» **The problem**
Print exactly the first lines of the records. Stop after the line containing "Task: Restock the", and leave every picture out.

» **Available data**

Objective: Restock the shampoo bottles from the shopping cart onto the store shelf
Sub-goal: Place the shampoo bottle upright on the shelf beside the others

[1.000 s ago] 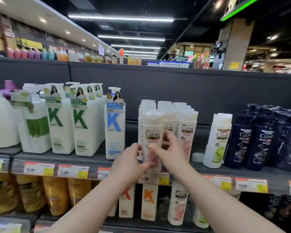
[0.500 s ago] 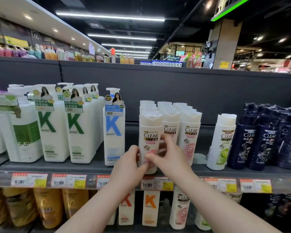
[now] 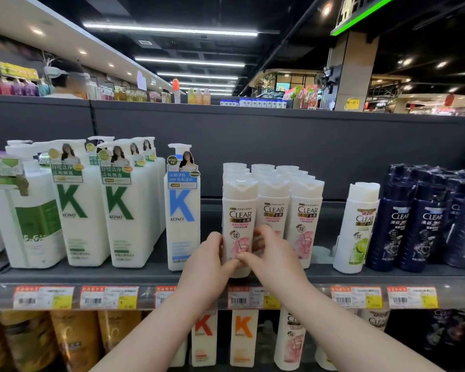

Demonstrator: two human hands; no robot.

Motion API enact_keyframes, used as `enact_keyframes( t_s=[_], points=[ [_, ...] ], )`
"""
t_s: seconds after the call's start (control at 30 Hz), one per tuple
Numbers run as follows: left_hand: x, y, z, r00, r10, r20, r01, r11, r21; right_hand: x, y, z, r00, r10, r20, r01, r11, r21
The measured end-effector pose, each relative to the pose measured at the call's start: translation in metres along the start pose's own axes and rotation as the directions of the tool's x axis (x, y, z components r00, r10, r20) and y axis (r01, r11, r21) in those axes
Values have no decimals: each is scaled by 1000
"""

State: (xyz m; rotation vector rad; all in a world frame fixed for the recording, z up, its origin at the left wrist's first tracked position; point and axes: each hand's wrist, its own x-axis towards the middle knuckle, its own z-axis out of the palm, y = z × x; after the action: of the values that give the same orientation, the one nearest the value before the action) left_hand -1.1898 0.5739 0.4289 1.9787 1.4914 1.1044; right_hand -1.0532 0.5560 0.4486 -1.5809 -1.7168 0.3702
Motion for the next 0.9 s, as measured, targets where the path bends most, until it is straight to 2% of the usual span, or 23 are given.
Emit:
enact_keyframes(
  t_s=[0.4,0.7,0.9],
  points=[
    [9,-6,5,1000,-17,-4,17,998,65,7,5,9,1000,-6,-16,6,1000,3],
    [12,-6,5,999,-40,6,39,995,95,11,3,8,1000,-16,-22,14,997,-79],
    [9,-8,6,999,-48,-6,48,976,213,4,10,3,999,-27,38,37,955,-294]
  ],
)
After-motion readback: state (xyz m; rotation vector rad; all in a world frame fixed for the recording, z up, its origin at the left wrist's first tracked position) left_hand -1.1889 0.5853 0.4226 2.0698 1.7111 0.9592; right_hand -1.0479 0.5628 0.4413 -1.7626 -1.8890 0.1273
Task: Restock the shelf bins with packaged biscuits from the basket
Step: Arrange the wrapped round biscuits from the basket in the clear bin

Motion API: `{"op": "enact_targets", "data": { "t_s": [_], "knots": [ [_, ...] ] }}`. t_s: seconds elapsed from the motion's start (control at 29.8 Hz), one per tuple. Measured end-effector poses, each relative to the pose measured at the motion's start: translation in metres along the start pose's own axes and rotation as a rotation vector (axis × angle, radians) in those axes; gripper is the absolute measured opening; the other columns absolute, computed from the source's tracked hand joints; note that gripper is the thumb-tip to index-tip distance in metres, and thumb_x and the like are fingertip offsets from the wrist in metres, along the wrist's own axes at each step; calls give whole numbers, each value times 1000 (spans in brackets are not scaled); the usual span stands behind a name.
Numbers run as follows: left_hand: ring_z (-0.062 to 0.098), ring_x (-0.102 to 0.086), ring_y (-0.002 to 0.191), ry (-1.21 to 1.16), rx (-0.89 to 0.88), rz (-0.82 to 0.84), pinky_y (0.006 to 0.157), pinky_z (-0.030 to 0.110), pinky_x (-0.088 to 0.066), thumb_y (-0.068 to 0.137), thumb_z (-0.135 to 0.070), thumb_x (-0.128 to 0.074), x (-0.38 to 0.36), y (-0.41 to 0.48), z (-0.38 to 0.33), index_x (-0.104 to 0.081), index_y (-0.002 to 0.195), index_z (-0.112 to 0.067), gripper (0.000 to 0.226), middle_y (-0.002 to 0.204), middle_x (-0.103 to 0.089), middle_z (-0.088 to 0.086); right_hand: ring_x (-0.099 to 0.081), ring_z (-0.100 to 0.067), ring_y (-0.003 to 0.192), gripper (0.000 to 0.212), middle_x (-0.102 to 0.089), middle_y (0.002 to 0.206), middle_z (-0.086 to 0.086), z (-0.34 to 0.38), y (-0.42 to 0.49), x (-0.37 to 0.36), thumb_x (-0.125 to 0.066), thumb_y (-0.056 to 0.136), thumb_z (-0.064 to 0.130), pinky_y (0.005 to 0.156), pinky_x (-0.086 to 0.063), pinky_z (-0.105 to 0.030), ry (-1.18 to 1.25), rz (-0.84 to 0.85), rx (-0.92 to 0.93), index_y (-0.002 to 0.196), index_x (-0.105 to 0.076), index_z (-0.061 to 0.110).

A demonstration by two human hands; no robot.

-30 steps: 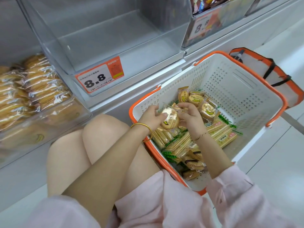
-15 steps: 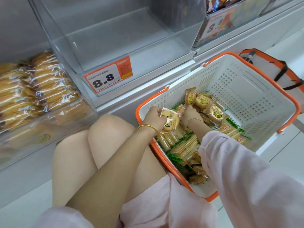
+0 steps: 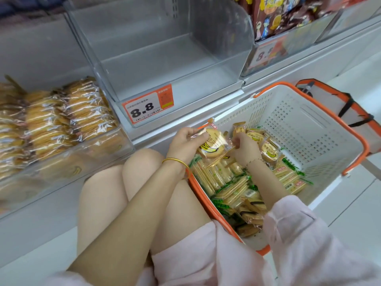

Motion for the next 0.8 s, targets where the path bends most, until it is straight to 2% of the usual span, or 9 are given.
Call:
{"op": "enact_targets", "data": {
  "t_s": [0.03,0.1,0.23,0.37,0.5,0.57,0.67,0.77,0.8],
  "knots": [
    [5,-61,72,14,-39,30,67,14,-52,82,-14,-70,6,-7,-11,-58,95,-15,18,94,-66,6,-50,-18,91,39,-55,100,-3,14,-9,13,-69,79,11,76,-41,-29,70,-2,44,114,-52,10],
    [-1,-56,58,17,-99,107,49,11,-39,82,-11,-69,20,-24,-37,-56,91,-16,17,80,-65,-2,-48,-15,94,48,-50,104,-1,44,-28,35,-68,79,6,78,-40,-27,154,-5,121,123,-51,11],
    [4,-55,54,-31,-207,201,43,16,-37,81,-9,-68,66,-63,-90,-53,92,-17,21,68,-65,-8,-59,-25,82,24,-59,87,-2,110,-67,68,-66,74,10,78,-51,-39,271,53,329,96,-61,19],
    [11,-62,62,-100,-281,147,48,24,-52,70,-11,-67,136,-100,-123,-54,118,-8,50,85,-67,3,-60,-25,81,18,-64,84,-7,180,-101,82,-64,74,18,74,-48,-35,232,112,529,92,-64,18],
    [15,-63,69,-87,-329,-69,64,38,-59,66,-14,-65,212,-112,-139,-51,127,-7,63,100,-62,9,-61,-21,77,20,-61,86,-9,246,-127,80,-62,76,11,73,-54,-36,327,121,697,96,-63,9],
    [20,-68,73,-64,-333,-198,64,37,-59,67,-10,-69,242,-107,-145,-47,129,-6,66,110,-62,15,-60,-14,80,19,-59,85,1,280,-132,70,-63,78,6,74,-51,-29,253,6,812,97,-64,11],
    [33,-67,89,30,-349,-436,70,42,-60,70,2,-72,278,-83,-152,-50,120,-4,55,116,-60,23,-57,-21,98,29,-64,97,3,326,-126,42,-58,77,9,85,-44,-30,-2,-223,943,103,-65,19],
    [21,-61,89,259,-395,-647,70,17,-52,65,-8,-79,301,-54,-158,-57,121,-3,61,102,-63,9,-53,-29,106,36,-66,103,-1,362,-112,16,-51,80,6,84,-45,-38,-132,-374,963,107,-64,25],
    [21,-59,90,355,-390,-696,70,17,-49,69,-11,-77,305,-45,-158,-58,121,-6,56,102,-62,8,-50,-30,106,35,-66,100,-2,373,-108,9,-51,82,6,81,-42,-36,-161,-428,968,108,-63,26]
  ]
}}
Point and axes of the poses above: each hand's wrist, its own y-axis towards the middle knuckle, its own x-axis out of the back of the hand, z = x × y, the point moved 3 cm from there along y, towards the middle knuckle
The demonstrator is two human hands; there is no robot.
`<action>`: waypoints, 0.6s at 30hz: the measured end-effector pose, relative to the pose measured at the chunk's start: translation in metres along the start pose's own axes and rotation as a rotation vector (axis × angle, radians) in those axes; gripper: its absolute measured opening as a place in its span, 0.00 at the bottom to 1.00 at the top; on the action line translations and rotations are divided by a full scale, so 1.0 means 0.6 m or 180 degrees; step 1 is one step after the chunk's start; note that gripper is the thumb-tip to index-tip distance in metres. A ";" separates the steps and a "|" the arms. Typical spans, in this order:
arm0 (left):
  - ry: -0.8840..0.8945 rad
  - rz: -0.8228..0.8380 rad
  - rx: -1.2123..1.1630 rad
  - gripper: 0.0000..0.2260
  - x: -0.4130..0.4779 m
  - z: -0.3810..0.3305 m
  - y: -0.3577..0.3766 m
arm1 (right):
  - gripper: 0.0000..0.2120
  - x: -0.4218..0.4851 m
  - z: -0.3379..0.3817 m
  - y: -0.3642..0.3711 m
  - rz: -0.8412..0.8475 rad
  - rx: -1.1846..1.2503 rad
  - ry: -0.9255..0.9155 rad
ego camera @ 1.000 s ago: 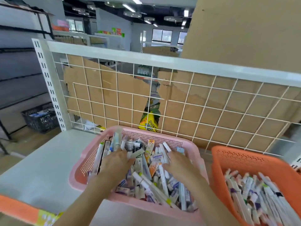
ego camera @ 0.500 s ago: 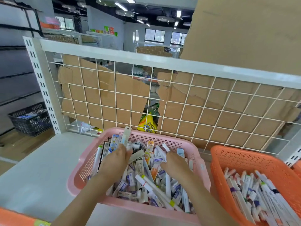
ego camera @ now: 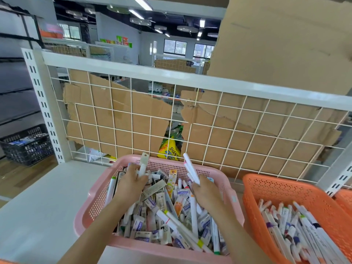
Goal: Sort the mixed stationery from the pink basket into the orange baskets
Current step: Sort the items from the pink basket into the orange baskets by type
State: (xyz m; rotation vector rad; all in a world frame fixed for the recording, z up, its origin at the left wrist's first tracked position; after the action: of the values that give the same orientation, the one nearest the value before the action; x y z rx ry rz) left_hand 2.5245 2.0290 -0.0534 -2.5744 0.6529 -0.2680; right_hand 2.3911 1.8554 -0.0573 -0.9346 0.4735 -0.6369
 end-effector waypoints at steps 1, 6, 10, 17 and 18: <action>-0.0049 0.0082 -0.0095 0.07 0.002 0.003 0.002 | 0.13 -0.003 0.002 -0.009 -0.0109 0.0015 -0.0031; 0.0063 0.0234 -0.0277 0.07 0.006 -0.012 0.000 | 0.12 -0.012 -0.007 -0.054 -0.0682 0.0205 -0.0210; 0.0309 0.0287 -0.0287 0.04 0.005 -0.036 0.001 | 0.09 -0.037 -0.044 -0.095 -0.1055 0.0278 -0.0201; 0.0632 0.0047 -0.0236 0.05 0.009 -0.078 0.021 | 0.07 -0.107 -0.165 -0.179 -0.1837 0.0567 0.0236; 0.0645 0.0067 -0.0273 0.06 0.009 -0.085 0.030 | 0.06 -0.117 -0.186 -0.190 -0.1890 0.0577 0.0312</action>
State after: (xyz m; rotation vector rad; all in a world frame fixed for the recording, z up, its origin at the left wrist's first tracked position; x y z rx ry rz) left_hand 2.5067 1.9923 -0.0174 -2.6421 0.7789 -0.5092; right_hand 2.2371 1.7883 -0.0108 -0.8729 0.2122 -1.2473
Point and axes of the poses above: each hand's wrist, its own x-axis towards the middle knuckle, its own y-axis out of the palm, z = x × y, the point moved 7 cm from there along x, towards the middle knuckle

» **Solution to this exercise**
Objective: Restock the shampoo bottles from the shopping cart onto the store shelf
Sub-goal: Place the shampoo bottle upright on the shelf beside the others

[1.000 s ago] 
[0.500 s ago] 
[now] 

Demonstrator: two human hands; no robot.

Motion API enact_keyframes, used as `enact_keyframes( t_s=[_], points=[ [_, ...] ], )`
"""
t_s: seconds after the call's start (control at 30 Hz), one per tuple
Numbers run as follows: left_hand: x, y, z, r00, r10, r20, r01, r11, r21; right_hand: x, y, z, r00, r10, r20, r01, r11, r21
The measured end-effector pose, each relative to the pose measured at the call's start: translation in metres along the start pose's own axes and rotation as the directions of the tool's x axis (x, y, z components r00, r10, r20) and y axis (r01, r11, r21) in those axes
Values have no decimals: each is scaled by 1000
"""

State: (xyz m; rotation vector rad; all in a world frame fixed for the recording, z up, its origin at the left wrist's first tracked position; point and axes: each hand's wrist, its own x-axis towards the middle knuckle, its own z-axis out of the palm, y = z × x; after the action: of the values that give the same orientation, the one nearest the value before the action) left_hand -1.1898 0.5739 0.4289 1.9787 1.4914 1.1044; right_hand -1.0532 0.5560 0.4486 -1.5809 -1.7168 0.3702
Motion for the next 0.9 s, as measured, targets where the path bends most, until it is straight to 2% of the usual span, or 23 are given.
Emit:
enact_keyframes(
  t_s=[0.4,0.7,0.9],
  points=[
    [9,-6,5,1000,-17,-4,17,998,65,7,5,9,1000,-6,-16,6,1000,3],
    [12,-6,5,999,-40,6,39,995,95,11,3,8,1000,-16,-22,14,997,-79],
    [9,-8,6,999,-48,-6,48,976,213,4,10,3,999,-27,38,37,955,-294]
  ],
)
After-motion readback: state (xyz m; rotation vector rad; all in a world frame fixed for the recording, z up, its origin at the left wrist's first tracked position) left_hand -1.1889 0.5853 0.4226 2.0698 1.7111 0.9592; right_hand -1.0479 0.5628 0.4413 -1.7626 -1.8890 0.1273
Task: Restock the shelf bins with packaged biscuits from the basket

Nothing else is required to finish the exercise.